** Extracted data follows **

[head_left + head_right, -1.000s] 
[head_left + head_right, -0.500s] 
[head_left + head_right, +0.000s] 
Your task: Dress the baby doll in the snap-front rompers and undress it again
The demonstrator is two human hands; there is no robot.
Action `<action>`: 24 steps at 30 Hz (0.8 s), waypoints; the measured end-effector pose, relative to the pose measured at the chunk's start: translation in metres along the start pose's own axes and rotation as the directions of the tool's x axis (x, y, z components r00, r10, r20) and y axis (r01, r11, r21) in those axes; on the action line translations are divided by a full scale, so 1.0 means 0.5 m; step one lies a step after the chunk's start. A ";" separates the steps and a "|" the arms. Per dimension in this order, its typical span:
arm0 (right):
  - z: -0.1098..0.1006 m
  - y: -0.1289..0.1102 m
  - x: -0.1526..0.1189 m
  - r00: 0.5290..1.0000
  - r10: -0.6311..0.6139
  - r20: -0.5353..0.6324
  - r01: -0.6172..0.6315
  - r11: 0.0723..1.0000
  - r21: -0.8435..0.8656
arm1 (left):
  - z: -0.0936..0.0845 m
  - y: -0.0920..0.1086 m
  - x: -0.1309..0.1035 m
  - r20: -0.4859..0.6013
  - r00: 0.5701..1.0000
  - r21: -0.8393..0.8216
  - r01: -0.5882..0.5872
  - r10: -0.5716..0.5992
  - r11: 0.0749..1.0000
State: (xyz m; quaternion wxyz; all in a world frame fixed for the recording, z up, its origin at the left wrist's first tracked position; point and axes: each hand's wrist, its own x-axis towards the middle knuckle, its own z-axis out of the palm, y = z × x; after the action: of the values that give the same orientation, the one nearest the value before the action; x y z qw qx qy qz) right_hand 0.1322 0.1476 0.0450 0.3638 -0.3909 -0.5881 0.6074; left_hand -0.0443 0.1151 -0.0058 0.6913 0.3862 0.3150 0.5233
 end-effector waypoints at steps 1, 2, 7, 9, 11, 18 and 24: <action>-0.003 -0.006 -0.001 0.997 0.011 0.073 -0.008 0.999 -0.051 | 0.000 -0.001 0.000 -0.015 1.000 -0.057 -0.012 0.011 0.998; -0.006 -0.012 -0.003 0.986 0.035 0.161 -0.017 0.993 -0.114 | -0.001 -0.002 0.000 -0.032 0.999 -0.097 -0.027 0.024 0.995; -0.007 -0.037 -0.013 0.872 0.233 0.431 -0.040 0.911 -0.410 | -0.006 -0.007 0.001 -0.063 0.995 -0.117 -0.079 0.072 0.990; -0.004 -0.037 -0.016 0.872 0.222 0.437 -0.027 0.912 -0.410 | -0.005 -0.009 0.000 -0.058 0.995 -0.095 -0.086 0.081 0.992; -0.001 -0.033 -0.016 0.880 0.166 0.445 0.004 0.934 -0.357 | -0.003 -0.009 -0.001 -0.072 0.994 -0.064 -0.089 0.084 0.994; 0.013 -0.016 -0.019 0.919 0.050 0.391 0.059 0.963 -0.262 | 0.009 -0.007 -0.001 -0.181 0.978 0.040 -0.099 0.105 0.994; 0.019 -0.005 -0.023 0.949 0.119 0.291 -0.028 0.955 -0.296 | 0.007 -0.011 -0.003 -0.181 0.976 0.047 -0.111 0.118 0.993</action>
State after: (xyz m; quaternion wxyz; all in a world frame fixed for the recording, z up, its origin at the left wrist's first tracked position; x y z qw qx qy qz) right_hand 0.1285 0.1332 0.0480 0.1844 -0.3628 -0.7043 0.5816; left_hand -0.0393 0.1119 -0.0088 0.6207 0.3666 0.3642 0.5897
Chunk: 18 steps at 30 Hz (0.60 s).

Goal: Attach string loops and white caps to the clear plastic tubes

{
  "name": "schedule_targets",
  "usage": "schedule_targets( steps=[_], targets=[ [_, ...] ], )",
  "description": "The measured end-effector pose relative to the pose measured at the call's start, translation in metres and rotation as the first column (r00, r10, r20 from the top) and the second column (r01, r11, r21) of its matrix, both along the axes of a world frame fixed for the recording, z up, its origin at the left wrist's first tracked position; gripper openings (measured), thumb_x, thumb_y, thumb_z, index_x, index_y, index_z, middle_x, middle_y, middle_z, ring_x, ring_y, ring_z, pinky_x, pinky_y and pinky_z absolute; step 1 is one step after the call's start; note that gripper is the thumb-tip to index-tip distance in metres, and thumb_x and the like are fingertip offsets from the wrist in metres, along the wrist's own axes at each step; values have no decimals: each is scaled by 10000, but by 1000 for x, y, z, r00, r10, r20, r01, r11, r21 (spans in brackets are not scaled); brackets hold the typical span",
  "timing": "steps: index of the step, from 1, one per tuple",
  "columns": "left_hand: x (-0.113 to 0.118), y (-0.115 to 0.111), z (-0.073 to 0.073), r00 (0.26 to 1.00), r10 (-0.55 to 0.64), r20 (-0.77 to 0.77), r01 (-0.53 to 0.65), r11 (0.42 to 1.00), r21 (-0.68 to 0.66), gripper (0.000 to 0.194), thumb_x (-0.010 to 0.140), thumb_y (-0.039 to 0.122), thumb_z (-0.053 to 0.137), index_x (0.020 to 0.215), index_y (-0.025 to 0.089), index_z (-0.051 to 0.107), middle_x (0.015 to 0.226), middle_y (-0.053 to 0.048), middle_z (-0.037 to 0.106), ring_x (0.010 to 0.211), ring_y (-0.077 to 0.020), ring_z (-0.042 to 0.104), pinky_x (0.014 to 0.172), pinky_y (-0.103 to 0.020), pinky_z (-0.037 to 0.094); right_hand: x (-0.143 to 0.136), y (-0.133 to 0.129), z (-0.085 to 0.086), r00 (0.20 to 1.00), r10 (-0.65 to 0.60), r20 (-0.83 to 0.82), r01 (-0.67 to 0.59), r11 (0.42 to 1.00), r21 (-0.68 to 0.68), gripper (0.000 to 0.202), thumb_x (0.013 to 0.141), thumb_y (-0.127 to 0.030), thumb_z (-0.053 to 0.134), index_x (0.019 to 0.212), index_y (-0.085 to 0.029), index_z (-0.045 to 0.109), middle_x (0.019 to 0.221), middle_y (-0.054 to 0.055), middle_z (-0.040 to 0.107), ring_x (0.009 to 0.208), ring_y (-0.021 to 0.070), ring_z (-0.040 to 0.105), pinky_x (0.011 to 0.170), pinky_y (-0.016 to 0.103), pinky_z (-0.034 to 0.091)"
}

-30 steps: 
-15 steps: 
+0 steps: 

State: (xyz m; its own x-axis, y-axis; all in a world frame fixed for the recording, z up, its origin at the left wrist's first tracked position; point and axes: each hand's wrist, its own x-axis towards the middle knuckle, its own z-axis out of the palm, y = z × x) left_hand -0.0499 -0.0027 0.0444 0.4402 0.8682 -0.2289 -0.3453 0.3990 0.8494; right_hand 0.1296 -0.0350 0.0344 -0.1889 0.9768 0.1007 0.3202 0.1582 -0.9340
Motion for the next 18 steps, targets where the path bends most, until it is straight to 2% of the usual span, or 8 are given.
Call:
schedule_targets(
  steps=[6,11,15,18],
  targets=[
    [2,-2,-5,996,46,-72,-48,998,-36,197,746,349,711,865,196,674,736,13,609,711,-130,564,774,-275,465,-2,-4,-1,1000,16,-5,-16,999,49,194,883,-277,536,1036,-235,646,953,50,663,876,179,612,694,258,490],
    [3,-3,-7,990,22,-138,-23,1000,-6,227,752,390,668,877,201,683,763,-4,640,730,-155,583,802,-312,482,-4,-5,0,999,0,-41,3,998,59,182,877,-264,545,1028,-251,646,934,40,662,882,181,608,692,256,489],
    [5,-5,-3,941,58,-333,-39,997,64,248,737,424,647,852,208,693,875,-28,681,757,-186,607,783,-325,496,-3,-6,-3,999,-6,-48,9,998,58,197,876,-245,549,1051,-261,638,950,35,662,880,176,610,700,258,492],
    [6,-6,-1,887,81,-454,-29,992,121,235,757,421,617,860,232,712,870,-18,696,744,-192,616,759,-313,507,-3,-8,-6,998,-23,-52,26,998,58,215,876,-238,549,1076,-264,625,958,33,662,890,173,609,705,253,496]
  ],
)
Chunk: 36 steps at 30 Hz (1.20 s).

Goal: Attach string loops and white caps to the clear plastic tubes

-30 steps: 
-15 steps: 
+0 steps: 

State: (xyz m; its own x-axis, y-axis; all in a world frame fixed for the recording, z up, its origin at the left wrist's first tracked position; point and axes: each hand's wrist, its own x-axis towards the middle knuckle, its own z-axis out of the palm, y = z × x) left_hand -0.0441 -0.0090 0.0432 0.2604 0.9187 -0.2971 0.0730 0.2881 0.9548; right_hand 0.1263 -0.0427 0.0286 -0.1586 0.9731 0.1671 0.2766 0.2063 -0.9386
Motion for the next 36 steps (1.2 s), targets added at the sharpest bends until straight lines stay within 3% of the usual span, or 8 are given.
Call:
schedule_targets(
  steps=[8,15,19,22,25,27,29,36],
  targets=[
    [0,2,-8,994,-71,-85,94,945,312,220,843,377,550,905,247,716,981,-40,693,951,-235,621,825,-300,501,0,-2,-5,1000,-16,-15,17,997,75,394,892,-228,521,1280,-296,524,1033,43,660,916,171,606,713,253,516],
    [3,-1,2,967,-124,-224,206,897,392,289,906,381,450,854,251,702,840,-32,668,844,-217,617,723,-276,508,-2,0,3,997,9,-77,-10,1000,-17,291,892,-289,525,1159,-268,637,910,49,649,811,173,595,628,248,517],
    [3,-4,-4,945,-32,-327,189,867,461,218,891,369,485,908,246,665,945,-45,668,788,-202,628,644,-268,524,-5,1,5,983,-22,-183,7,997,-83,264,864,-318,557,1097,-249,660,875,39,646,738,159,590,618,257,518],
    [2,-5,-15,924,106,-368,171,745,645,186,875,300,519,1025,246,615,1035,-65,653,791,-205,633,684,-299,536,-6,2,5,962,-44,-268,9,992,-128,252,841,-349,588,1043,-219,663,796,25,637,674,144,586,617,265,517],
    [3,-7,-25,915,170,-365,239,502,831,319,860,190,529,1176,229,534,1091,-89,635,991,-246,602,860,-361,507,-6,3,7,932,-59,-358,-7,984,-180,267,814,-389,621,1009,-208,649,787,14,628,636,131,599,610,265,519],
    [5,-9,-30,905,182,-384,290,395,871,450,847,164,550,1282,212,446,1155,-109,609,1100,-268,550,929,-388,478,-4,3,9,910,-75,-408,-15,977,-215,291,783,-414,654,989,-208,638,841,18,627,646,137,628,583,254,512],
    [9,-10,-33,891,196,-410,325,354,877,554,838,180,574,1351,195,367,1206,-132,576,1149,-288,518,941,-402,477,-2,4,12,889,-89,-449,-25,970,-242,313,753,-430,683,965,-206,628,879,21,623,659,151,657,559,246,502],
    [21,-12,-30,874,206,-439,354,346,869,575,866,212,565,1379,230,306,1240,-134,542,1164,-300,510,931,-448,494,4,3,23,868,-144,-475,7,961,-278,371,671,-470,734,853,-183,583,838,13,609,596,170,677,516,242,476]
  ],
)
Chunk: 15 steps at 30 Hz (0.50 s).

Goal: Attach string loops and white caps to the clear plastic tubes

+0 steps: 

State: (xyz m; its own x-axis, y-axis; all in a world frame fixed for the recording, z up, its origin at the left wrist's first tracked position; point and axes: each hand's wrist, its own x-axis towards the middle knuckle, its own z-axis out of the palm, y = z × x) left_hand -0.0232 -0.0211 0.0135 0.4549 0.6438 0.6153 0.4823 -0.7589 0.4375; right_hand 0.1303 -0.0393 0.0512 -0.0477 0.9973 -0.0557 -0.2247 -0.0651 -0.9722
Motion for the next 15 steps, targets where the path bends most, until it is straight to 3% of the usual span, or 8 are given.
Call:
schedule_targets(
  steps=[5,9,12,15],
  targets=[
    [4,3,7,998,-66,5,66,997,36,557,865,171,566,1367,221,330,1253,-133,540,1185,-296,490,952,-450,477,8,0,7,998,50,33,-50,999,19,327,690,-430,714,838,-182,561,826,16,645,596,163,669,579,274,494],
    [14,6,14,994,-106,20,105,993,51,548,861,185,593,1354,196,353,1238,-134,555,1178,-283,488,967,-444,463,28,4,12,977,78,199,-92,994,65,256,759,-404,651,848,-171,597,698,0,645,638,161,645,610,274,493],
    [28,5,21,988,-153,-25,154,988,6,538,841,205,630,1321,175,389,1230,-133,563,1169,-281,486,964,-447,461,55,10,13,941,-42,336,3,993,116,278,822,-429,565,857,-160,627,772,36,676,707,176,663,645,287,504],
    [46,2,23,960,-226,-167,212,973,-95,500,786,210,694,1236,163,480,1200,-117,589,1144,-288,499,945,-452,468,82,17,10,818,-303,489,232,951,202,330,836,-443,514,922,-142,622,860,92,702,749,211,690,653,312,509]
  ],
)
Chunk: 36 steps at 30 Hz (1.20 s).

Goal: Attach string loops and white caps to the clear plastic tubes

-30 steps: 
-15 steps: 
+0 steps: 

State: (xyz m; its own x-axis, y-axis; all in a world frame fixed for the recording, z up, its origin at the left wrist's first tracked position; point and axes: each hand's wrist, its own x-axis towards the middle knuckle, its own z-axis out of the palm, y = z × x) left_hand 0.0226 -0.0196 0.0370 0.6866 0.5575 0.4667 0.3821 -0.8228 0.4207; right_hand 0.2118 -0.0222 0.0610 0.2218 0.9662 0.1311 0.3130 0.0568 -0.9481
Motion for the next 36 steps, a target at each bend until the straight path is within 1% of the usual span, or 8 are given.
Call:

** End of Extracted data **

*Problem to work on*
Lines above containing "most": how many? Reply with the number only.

*Your response*
2